Exercise brief:
Count the lines below that contain the word "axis", and reply with that number alone.

::::

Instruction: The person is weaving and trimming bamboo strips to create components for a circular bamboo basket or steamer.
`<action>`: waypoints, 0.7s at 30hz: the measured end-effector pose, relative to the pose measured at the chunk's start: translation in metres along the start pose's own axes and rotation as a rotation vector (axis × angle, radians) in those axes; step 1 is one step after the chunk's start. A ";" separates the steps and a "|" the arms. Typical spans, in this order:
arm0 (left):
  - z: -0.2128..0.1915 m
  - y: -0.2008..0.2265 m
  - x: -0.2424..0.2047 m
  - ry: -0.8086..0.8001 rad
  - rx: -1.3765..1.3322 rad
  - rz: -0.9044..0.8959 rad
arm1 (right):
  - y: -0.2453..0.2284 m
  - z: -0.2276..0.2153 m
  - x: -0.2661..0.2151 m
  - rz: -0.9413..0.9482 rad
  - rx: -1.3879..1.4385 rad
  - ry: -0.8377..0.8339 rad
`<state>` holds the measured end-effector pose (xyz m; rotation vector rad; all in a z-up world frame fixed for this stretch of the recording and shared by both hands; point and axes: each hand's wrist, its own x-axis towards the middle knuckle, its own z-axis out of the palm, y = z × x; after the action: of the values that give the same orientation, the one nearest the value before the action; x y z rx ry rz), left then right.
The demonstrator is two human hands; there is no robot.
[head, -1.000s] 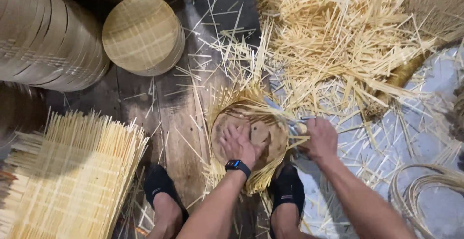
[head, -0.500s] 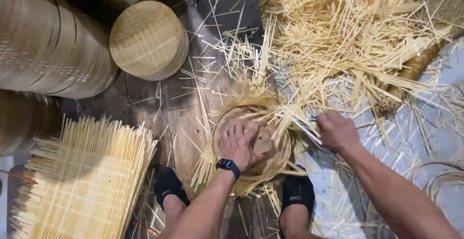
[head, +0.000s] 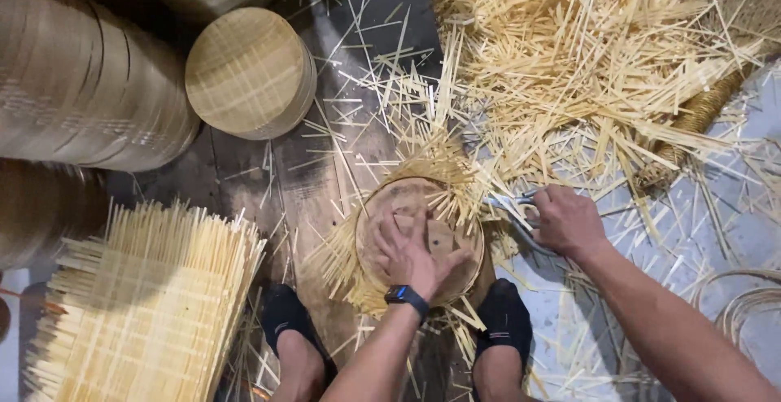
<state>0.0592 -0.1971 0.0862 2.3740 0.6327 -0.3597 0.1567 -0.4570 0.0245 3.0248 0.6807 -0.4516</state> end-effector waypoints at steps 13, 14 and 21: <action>-0.006 -0.019 0.001 -0.121 0.251 0.292 | -0.013 -0.011 0.003 -0.026 0.020 0.064; -0.005 -0.021 0.001 -0.135 0.239 0.300 | -0.023 -0.018 0.006 -0.049 0.024 0.148; -0.014 -0.036 0.012 -0.232 0.298 0.478 | -0.014 -0.001 0.019 -0.053 0.022 0.071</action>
<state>0.0520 -0.1594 0.0731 2.6099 -0.1098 -0.5308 0.1678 -0.4366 0.0206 3.0628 0.7660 -0.3564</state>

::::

Answer:
2